IOPOLL Gets Smarter — Especially for Database Servers
The third io_uring change in 7.0 is quieter but has concrete production impact. IOPOLL — io_uring’s polling mode for NVMe devices — previously tracked pending requests in a singly linked list. Individual items couldn’t be removed easily. When different devices were polled in the same ring, completion of finished requests got deferred unnecessarily.
Linux 7.0 upgrades IOPOLL to hash-table tracking, so the scheduler completes whichever requests finished without waiting for earlier ones in sequence. Bytedance engineers benchmarked this and confirmed measurable improvement in polled-mode workloads.
The most actionable real-world application: PostgreSQL 18 with io_method = io_uring. PostgreSQL 18 shipped io_uring support built in. On I/O-intensive workloads — a 300GB dataset on 64GB RAM — benchmarks showed up to 3x improvement over synchronous I/O. The IOPOLL fix in 7.0 makes this path even more reliable under mixed-device configurations.
What to Do Now
- Check your kernel version. Run
uname -r. You need Linux 7.0+ for BPF filtering and IOPOLL fixes. Linux 6.15+ for zero-copy receive. Ubuntu 26.04 LTS ships 7.0; older LTS releases need the HWE kernel stack or a manual upgrade. - PostgreSQL 18 users: enable io_uring. Add
io_method = io_uringto postgresql.conf. Official packages include liburing support. Benchmark your specific workload before rolling to production — gains are real but workload-dependent. - Container operators: revisit your seccomp policies. The old “block io_uring entirely” guidance is now a performance liability. With BPF filtering on Linux 7.0, you can write an allowlist for the io_uring ops your workload actually uses. Worth a conversation with your security team.

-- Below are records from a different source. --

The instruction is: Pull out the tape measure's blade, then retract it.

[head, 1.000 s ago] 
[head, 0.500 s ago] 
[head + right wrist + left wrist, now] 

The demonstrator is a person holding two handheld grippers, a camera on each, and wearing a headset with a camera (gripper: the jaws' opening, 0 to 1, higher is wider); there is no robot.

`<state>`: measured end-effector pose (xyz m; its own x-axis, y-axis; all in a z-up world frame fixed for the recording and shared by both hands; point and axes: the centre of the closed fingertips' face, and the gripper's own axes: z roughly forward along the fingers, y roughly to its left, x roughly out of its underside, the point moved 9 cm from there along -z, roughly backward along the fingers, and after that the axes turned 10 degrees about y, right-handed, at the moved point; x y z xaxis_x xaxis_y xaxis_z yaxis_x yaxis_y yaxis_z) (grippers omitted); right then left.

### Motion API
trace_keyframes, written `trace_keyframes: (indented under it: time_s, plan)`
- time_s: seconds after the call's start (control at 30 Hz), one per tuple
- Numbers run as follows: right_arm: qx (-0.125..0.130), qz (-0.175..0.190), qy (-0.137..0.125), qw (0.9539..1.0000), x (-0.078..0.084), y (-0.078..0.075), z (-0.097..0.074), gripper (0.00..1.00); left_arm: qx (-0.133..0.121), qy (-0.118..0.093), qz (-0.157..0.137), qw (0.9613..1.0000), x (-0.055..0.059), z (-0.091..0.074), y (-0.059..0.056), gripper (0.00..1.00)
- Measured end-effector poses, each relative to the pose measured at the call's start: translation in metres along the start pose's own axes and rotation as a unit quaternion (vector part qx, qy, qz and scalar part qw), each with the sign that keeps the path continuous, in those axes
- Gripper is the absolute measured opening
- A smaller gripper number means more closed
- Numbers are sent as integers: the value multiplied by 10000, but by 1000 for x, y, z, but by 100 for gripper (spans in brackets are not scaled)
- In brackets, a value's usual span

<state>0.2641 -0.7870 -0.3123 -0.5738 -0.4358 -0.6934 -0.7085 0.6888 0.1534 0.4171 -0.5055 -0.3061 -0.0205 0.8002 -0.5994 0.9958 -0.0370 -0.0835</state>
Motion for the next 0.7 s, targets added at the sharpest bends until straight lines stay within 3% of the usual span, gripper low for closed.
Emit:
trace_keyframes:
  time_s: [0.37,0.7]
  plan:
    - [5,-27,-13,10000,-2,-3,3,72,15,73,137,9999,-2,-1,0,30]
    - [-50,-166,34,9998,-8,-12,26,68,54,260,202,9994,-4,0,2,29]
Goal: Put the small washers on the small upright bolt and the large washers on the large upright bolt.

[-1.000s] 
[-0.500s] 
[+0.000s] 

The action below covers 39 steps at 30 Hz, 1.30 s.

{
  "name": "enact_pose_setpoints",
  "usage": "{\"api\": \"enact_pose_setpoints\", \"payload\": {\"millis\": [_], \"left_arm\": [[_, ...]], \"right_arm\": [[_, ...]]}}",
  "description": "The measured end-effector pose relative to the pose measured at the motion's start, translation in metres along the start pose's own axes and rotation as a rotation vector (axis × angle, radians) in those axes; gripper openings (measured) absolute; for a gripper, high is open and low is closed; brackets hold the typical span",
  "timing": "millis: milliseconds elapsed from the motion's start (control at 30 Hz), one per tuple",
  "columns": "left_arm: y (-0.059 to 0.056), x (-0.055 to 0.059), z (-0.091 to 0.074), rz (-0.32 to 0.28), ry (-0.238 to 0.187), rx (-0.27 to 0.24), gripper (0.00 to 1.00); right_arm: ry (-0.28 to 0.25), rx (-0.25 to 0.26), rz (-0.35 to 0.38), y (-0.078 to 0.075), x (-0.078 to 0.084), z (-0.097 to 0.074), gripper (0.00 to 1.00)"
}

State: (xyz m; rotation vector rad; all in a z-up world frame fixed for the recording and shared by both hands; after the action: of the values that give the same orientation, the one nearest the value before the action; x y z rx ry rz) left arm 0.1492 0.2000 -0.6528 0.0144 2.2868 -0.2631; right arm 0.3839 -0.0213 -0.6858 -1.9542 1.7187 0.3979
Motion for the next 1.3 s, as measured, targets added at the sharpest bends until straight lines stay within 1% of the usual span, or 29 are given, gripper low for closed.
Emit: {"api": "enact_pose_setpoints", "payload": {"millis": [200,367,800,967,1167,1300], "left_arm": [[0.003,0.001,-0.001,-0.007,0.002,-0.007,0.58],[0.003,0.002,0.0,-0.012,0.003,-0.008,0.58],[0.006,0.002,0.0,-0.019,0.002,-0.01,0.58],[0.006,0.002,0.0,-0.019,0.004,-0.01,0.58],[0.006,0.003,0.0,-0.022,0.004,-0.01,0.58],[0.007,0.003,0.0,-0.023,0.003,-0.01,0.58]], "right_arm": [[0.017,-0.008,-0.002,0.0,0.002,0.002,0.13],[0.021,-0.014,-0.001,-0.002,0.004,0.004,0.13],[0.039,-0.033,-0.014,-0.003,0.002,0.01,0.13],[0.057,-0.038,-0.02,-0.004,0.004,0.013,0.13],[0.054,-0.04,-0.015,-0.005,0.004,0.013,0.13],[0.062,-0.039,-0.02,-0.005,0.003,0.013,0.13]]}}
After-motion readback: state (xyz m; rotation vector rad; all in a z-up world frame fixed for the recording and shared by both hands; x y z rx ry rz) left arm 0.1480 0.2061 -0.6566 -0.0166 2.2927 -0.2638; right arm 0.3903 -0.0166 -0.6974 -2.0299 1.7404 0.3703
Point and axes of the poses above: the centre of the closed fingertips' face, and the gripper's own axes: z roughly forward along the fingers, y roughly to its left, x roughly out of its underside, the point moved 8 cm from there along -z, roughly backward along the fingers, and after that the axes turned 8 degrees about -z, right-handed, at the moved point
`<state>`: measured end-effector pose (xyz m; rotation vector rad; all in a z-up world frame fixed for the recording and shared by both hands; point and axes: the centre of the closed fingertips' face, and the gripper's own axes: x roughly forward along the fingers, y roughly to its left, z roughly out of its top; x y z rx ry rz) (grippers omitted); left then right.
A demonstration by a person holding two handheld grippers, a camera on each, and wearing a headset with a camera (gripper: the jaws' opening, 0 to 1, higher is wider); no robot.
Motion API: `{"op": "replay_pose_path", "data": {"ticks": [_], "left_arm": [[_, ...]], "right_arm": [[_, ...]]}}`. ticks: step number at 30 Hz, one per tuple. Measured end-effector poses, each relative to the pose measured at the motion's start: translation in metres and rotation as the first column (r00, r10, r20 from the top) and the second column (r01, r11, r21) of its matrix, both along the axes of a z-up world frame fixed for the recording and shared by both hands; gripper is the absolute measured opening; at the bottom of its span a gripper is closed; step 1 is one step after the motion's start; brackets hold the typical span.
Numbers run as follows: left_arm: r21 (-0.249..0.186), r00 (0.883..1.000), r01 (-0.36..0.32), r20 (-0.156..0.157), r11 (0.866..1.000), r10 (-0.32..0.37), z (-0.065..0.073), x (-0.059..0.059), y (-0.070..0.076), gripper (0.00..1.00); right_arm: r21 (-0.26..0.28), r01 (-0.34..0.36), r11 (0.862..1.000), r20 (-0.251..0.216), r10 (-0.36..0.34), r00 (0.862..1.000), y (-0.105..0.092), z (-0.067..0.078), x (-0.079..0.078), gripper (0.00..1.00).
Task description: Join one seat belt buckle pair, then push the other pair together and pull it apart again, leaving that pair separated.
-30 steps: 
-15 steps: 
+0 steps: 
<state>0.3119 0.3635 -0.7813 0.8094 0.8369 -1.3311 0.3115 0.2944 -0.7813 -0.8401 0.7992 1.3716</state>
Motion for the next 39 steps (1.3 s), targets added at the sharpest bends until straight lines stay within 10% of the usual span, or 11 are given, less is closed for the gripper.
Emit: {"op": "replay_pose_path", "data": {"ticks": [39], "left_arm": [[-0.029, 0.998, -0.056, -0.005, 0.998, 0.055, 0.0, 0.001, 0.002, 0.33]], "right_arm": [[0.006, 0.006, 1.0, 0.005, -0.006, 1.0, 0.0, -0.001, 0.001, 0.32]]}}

- Rust developers: If you’re building a new high-throughput network service targeting Linux, evaluate io_uring-backed runtimes. ByteDance’s monoio runs in production at scale; tokio-uring is available for Tokio users.
The Bigger Picture
io_uring has been a “bleeding edge” story for five years. Linux 7.0 marks a turning point. The security objection — real, not theoretical — now has a proportionate answer in BPF filtering. PostgreSQL, Cloudflare, .NET, and Apache Iggy are already running io_uring in production. Ubuntu 26.04 LTS ships Linux 7.0, which means this kernel is coming to your production environment whether or not you actively seek it out.
Teams that benchmark now and build familiarity with liburing or the PostgreSQL io_uring path will have a concrete advantage over teams that treat this as future work. The feature is stable, the tooling exists, and the security excuse has an answer. Time to act.